Note that the test instance currently has no external providers configured via https://phabricator.wmcloud.org/auth/, only classic username/password.

See also T377061: Phabricator should use IDP for developer account logins, though not directly related.

There is https://idp.wmcloud.org, which is used for other projects (e.g. GitLab).

@Aklapper that's fine, I just need a user to be able to sign in using Phabricator as an OAuth server, like this: https://secure.phabricator.com/book/phabcontrib/article/using_oauthserver/

The scope can be as locked down as possible, I only need the username. I haven't looked up the scopes, but basically just access to the user.whoami functionality.

Perhaps I can just register my own account on phabricator.wmcloud.org and you can grant me the permissions to create the token myself?

@SLyngshede-WMF: Alright, for the start, please create an account on https://phabricator.wmcloud.org/ and then tell me the account name here. Thanks.

(Also, best to follow the docs on https://we.phorge.it/book/contrib/article/using_oauthserver/ instead of old dead upstream - though no real difference.)

@Aklapper I've created the account "slyngshede" but I did not get a confirmation email. Is that expected?

In T406495#11253444, @SLyngshede-WMF wrote:

@Aklapper I've created the account "slyngshede" but I did not get a confirmation email. Is that expected?

Yes and no - Test Phabricator should be sending confirmation emails, but it's a known issue that it currently isn't. xref T388022: Phabricator test project requires email verification but can't send email

@SLyngshede-WMF Ah, please follow the instructions on https://phabricator.wmcloud.org/ to get your account verified (I guess it's a simple run of ./bin/auth verify youremailaddress@wikimedia.org server-side).

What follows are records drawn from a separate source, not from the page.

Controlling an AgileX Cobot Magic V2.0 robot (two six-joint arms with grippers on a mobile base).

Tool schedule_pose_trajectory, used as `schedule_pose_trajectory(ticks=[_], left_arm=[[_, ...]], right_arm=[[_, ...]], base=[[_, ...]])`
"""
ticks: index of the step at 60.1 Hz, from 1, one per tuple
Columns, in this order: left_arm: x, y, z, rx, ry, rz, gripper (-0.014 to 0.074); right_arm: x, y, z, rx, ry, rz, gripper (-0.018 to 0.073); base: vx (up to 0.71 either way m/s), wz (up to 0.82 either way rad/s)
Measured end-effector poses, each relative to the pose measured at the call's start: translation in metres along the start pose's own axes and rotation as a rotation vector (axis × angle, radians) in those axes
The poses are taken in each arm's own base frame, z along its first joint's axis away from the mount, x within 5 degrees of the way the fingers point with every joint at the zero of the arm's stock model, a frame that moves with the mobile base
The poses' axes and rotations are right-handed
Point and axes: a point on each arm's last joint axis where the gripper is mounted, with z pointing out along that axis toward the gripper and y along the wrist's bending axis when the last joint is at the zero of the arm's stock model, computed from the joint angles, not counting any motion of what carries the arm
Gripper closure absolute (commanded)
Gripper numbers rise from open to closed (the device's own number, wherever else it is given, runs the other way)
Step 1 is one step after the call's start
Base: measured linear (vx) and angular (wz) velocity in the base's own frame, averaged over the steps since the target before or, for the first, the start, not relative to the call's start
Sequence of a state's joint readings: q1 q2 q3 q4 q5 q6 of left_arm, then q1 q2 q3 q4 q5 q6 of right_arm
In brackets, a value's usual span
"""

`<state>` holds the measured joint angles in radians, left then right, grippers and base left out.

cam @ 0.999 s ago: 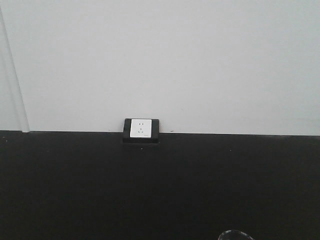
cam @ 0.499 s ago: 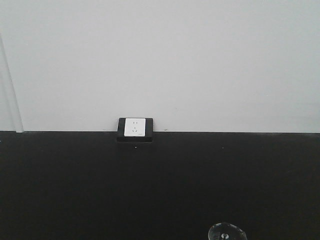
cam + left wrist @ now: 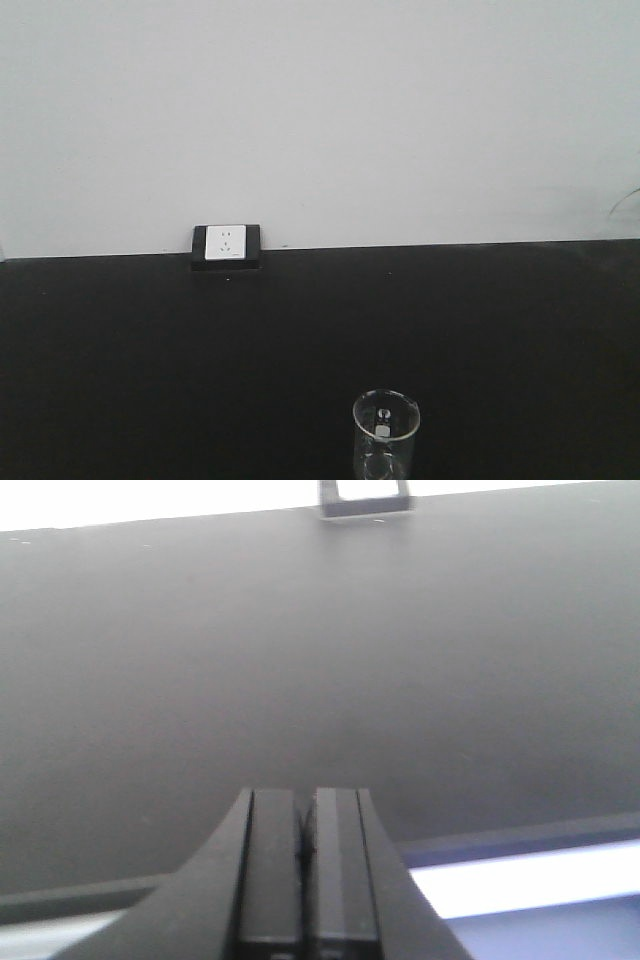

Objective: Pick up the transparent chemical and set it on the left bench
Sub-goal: 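Drive the base around to the bench with the white bins, holding the pipette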

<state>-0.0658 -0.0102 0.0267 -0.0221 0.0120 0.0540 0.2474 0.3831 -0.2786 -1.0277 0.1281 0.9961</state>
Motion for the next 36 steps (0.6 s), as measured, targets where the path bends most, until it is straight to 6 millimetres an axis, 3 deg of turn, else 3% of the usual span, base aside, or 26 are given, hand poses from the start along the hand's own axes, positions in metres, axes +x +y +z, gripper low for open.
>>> schedule_pose_trajectory(ticks=[19,36], left_arm=[[0.0,0.0,0.0,0.0,0.0,0.0,0.06],[0.0,0.0,0.0,0.0,0.0,0.0,0.06]], right_arm=[[0.0001,-0.0002,0.0,0.002,0.001,0.0,0.0564],[0.0002,-0.0003,0.0,0.003,0.002,0.0,0.0564]], base=[[-0.29,-0.15],[-0.36,0.16]])
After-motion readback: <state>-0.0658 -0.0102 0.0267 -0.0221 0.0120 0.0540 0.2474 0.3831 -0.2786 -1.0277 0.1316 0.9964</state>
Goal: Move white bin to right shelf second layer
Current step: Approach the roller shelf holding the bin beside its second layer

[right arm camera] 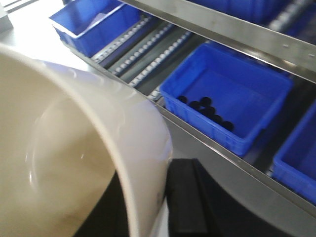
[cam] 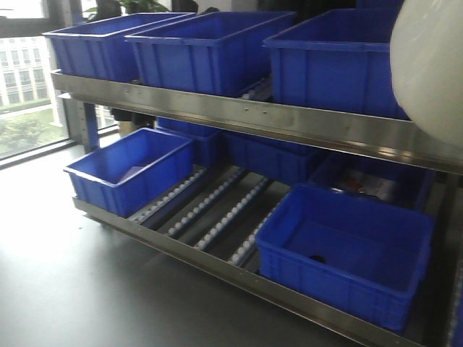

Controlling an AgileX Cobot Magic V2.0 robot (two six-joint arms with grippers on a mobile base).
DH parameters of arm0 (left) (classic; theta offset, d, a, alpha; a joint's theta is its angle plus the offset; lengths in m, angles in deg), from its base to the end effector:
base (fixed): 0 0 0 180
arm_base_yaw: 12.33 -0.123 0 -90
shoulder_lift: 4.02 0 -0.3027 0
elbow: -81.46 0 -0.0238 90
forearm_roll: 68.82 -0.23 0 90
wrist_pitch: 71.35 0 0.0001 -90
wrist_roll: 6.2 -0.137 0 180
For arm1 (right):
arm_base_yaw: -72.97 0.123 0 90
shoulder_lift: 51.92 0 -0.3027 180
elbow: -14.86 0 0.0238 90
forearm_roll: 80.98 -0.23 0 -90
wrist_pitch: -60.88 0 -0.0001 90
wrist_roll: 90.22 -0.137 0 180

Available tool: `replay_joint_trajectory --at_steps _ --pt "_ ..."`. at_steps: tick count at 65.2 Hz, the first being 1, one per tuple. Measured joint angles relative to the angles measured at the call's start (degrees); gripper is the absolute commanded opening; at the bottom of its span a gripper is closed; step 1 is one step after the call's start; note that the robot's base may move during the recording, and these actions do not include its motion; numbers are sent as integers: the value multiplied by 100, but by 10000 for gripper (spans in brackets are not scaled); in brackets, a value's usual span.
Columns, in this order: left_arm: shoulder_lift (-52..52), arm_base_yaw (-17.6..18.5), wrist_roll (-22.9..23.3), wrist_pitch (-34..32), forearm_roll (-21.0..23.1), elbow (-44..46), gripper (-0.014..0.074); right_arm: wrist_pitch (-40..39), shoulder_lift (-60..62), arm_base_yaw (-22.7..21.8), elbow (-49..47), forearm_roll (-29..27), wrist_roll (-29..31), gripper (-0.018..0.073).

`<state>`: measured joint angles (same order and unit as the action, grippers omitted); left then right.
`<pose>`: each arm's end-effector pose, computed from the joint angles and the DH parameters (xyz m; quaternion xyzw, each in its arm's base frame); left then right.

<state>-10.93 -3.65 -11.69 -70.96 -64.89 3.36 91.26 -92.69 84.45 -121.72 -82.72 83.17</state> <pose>0.0624 -0.0096 0.2140 0.0607 0.6754 -0.0458 0.7335 0.1189 0.0263 0.3106 -0.0289 0.8408 0.0983 0.5315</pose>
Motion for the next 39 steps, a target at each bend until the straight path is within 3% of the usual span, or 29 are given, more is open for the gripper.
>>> replay_joint_trajectory --at_steps 39 --pt "0 0 0 0 0 0 85 0 0 0 0 0 0 25"
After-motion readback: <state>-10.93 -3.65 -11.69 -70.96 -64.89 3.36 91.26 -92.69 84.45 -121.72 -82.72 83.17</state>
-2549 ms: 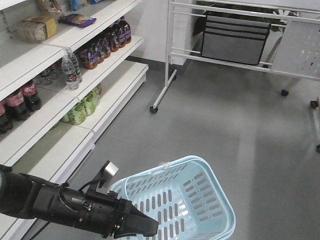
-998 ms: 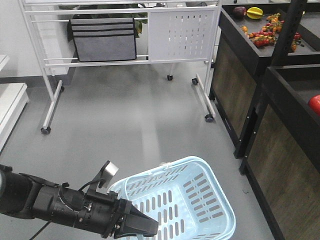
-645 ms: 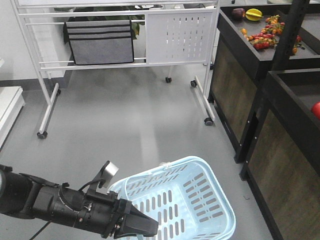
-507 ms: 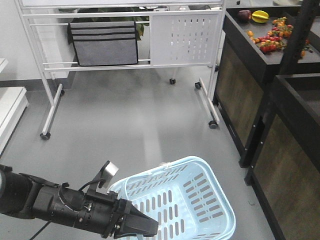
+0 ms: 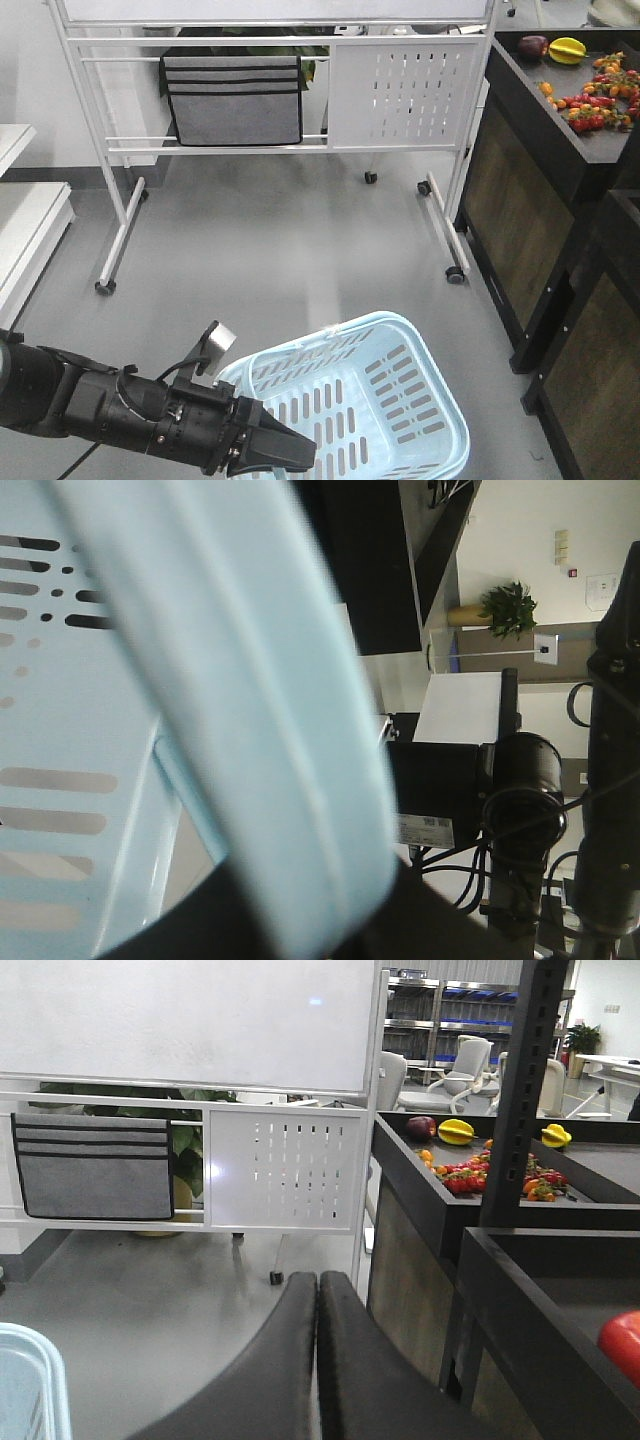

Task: Place coke in basket with both arms
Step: 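Drive past the fruit stand while holding the basket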

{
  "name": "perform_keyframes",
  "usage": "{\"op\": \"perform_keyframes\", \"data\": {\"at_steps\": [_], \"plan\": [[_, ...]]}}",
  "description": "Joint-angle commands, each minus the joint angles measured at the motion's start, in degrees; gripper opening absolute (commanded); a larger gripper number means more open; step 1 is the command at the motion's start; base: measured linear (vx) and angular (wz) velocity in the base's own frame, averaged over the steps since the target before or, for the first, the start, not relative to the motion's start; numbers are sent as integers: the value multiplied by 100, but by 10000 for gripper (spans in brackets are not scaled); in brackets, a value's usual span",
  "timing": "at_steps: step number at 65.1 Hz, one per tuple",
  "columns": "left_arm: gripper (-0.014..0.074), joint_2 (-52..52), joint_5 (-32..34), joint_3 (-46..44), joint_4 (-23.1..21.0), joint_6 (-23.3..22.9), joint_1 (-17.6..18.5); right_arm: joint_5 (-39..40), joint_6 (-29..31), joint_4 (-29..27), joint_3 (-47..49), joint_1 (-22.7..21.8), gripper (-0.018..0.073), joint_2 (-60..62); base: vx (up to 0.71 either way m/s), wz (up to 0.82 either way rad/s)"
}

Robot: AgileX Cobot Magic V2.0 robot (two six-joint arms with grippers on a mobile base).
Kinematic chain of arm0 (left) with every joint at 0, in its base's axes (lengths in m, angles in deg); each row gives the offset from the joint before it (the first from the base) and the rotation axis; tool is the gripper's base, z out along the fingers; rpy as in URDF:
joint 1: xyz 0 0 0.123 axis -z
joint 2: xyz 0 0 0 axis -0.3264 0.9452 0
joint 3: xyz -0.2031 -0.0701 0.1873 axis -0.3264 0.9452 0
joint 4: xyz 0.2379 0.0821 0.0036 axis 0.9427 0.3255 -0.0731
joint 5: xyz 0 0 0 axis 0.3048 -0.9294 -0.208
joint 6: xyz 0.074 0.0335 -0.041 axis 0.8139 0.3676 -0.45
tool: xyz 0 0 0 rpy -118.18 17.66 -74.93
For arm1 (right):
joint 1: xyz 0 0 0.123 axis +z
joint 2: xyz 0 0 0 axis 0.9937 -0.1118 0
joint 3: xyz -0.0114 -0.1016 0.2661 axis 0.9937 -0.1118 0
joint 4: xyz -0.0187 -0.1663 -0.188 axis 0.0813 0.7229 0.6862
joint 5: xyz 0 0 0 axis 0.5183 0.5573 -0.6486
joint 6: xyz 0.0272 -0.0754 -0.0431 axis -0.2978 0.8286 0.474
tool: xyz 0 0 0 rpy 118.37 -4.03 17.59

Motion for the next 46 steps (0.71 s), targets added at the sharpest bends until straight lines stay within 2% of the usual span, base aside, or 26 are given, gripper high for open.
{"op": "perform_keyframes", "data": {"at_steps": [1, 46], "plan": [[-8, -271, -623, -75, -486, 87, 8, 405, 26, 23, -62, -16, -9, 102, 21, 3], [-6, -271, -623, -75, -486, 87, 8, 405, 26, 23, -62, -16, -9, 102, 21, -3]]}}
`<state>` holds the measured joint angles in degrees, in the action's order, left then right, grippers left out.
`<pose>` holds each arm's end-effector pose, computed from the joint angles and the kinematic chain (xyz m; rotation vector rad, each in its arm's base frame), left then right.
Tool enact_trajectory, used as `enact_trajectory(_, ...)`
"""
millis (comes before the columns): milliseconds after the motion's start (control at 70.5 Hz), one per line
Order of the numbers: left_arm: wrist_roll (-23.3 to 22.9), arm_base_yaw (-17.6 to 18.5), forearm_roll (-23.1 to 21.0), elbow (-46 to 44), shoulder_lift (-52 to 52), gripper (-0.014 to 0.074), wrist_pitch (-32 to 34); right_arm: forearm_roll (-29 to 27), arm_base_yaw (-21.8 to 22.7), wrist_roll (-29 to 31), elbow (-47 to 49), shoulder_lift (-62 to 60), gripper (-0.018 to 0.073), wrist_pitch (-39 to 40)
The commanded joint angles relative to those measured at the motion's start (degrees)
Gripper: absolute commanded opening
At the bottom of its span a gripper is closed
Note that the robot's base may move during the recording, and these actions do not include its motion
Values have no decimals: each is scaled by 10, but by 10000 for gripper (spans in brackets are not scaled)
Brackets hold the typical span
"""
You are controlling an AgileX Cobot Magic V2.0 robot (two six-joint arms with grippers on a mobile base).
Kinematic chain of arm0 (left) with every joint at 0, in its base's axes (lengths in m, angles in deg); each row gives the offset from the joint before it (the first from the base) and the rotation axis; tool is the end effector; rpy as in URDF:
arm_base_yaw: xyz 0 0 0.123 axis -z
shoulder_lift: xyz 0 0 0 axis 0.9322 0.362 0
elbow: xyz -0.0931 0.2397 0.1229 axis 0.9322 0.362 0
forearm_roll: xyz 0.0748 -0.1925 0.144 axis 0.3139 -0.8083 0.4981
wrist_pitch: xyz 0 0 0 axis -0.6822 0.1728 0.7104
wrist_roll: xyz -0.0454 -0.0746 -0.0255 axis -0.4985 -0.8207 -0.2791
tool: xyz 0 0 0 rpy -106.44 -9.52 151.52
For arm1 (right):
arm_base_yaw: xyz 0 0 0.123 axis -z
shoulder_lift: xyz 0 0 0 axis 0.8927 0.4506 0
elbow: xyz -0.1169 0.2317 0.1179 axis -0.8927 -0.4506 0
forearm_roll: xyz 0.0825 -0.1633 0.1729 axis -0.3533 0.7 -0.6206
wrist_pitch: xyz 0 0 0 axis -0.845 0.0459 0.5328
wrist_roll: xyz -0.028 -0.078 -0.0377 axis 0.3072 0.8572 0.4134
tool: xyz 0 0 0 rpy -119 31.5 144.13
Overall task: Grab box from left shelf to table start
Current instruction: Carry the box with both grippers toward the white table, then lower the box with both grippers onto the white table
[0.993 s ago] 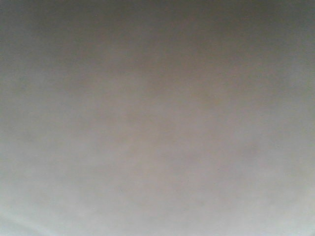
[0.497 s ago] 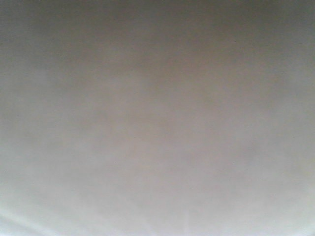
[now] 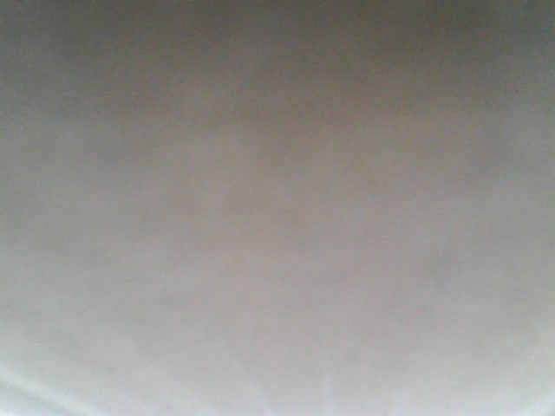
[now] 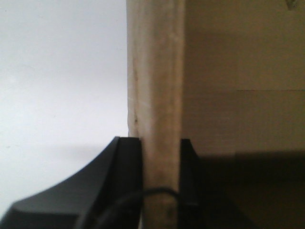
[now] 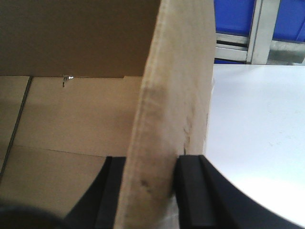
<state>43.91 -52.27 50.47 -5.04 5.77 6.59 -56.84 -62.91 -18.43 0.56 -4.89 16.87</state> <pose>0.0377 -0.0177 0.3635 0.1554 2.1530 -0.3486 -0.0168 0.0192 0.3848 -0.0398 1.8340 0.2686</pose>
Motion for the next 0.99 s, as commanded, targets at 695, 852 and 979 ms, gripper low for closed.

The "OAuth Server" prototype application is already installed according to https://phabricator.wmcloud.org/applications/view/PhabricatorOAuthServerApplication/.
You probably want to use https://phabricator.wmcloud.org/oauthserver/ for setup. I gave your account administrator rights.
On https://phabricator.wmcloud.org/applications/edit/PhabricatorOAuthServerApplication/ , please consider setting "Can Use Application" to something more restrictive, maybe "Administrators" or even your specific user. Thanks!

account has been verified

(Also please note that a Phabricator username can be changed on request. Just saying.)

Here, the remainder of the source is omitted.